**EXERCISE:**
Before you finish, make sure each line of the records has been retyped exactly.
═════ RECORDS FOR PROCESSING ═════
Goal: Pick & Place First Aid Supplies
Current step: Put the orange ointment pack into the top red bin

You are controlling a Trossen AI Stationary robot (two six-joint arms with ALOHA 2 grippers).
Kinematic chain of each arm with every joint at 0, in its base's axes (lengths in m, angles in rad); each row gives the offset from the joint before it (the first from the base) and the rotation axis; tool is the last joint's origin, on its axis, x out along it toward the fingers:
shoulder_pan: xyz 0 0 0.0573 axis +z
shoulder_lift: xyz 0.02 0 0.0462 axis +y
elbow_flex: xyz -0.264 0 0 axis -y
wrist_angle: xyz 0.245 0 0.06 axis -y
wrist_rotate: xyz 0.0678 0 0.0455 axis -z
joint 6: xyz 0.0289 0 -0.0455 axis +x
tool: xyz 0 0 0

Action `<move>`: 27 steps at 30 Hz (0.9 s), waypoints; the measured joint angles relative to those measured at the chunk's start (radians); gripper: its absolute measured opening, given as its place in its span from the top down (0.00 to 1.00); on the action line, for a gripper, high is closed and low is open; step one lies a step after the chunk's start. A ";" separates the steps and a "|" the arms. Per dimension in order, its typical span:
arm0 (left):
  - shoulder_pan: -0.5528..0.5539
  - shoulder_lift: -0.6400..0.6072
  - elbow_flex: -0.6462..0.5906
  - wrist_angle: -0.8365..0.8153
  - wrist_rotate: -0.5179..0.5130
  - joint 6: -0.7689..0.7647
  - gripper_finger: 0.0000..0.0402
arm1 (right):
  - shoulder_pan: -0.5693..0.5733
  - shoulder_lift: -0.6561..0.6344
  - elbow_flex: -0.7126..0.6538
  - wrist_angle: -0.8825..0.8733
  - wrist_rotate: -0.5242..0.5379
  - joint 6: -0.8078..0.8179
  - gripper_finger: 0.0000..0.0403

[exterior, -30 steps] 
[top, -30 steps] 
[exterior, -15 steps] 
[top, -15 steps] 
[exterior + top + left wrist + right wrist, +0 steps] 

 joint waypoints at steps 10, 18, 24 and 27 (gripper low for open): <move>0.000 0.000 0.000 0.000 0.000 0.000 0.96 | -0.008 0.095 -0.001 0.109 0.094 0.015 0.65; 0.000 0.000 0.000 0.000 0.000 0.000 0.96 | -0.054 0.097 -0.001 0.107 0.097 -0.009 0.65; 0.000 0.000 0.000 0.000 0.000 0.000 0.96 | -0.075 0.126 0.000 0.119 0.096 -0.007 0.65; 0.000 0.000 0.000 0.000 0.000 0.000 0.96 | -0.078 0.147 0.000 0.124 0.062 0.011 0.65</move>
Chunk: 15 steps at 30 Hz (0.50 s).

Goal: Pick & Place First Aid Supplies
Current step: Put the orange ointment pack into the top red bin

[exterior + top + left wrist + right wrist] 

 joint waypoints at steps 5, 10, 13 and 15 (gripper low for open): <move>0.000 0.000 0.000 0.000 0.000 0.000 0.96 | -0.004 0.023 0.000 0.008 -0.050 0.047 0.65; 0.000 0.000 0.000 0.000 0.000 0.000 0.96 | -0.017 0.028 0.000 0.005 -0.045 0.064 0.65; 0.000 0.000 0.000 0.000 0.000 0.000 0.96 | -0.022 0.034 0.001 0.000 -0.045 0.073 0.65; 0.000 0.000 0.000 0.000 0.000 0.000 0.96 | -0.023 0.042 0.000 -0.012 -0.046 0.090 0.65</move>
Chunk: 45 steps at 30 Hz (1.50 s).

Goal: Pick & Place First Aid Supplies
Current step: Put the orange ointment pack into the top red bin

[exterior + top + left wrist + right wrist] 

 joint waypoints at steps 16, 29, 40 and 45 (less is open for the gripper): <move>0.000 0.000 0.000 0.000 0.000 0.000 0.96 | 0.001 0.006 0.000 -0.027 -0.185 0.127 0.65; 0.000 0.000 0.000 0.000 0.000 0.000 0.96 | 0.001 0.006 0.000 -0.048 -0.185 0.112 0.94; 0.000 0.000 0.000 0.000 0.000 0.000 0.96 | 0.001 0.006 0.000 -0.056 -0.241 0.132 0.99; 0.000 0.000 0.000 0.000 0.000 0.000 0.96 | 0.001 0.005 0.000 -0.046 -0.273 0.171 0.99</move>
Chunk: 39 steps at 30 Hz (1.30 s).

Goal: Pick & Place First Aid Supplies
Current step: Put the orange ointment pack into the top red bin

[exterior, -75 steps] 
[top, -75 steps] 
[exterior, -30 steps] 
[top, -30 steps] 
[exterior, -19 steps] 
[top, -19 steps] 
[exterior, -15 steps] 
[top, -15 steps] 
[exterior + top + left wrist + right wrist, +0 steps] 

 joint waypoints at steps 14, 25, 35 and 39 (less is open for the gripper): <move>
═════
**TASK RESPONSE:**
Goal: Pick & Place First Aid Supplies
Current step: Put the orange ointment pack into the top red bin

You are controlling a Trossen AI Stationary robot (two six-joint arms with ALOHA 2 grippers).
Kinematic chain of each arm with every joint at 0, in its base's axes (lengths in m, angles in rad); each row gives the offset from the joint before it (the first from the base) and the rotation axis; tool is the last joint's origin, on its axis, x out along it toward the fingers:
shoulder_pan: xyz 0 0 0.0573 axis +z
shoulder_lift: xyz 0.02 0 0.0462 axis +y
elbow_flex: xyz -0.264 0 0 axis -y
wrist_angle: xyz 0.245 0 0.06 axis -y
wrist_rotate: xyz 0.0678 0 0.0455 axis -z
joint 6: xyz 0.0289 0 -0.0455 axis +x
tool: xyz 0 0 0

Action `<move>`: 27 steps at 30 Hz (0.9 s), waypoints; the measured joint angles relative to those measured at the chunk's start (radians); gripper: its absolute measured opening, given as its place in its span from the top down (0.00 to 1.00); on the action line, for a gripper, high is closed and low is open; step one lies a step after the chunk's start. A ";" separates the steps and a "|" the arms. Per dimension in order, its typical span:
arm0 (left):
  - shoulder_pan: -0.5528..0.5539
  - shoulder_lift: -0.6400..0.6072
  - elbow_flex: -0.6462..0.5906
  - wrist_angle: -0.8365..0.8153
  - wrist_rotate: -0.5179..0.5130
  - joint 6: -0.7689..0.7647
  - gripper_finger: 0.0000..0.0402
arm1 (right):
  - shoulder_pan: -0.5693..0.5733
  - shoulder_lift: -0.6561..0.6344
  - elbow_flex: -0.7126..0.6538
  - wrist_angle: -0.8825..0.8733
  - wrist_rotate: -0.5242..0.5379
  - joint 6: -0.8078..0.8179
  - gripper_finger: 0.0000..0.0403

[exterior, -30 steps] 
[top, -30 steps] 
[exterior, -15 steps] 
[top, -15 steps] 
[exterior + top + left wrist + right wrist, +0 steps] 

 joint waypoints at steps 10, 18, 24 and 27 (gripper low for open): <move>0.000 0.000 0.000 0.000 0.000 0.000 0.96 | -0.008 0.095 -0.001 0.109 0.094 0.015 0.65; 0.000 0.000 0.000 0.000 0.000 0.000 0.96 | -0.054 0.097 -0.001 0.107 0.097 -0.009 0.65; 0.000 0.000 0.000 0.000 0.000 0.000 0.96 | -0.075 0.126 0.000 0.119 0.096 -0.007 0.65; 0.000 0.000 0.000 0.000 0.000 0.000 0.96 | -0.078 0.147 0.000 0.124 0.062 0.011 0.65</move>
Chunk: 15 steps at 30 Hz (0.50 s).

Goal: Pick & Place First Aid Supplies
Current step: Put the orange ointment pack into the top red bin

[exterior + top + left wrist + right wrist] 

 joint waypoints at steps 5, 10, 13 and 15 (gripper low for open): <move>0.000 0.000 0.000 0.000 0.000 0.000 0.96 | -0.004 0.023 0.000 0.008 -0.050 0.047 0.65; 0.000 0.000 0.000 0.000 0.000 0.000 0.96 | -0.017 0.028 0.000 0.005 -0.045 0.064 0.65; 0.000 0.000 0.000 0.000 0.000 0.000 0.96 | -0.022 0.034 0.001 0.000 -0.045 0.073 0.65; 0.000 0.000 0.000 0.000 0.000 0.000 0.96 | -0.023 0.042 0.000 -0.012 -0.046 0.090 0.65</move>
Chunk: 45 steps at 30 Hz (1.50 s).

Goal: Pick & Place First Aid Supplies
Current step: Put the orange ointment pack into the top red bin

[exterior + top + left wrist + right wrist] 

 joint waypoints at steps 16, 29, 40 and 45 (less is open for the gripper): <move>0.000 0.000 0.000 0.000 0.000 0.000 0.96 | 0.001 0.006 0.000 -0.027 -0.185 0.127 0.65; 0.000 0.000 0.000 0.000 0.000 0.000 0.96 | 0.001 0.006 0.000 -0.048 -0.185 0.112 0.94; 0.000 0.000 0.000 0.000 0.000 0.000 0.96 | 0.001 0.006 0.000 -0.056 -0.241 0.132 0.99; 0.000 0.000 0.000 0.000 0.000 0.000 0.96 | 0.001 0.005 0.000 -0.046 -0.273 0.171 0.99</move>
Chunk: 39 steps at 30 Hz (1.30 s).

Goal: Pick & Place First Aid Supplies
Current step: Put the orange ointment pack into the top red bin

[exterior, -75 steps] 
[top, -75 steps] 
[exterior, -30 steps] 
[top, -30 steps] 
[exterior, -19 steps] 
[top, -19 steps] 
[exterior, -15 steps] 
[top, -15 steps] 
[exterior + top + left wrist + right wrist, +0 steps] 

 joint waypoints at steps 14, 25, 35 and 39 (less is open for the gripper): <move>

The output as shown is complete.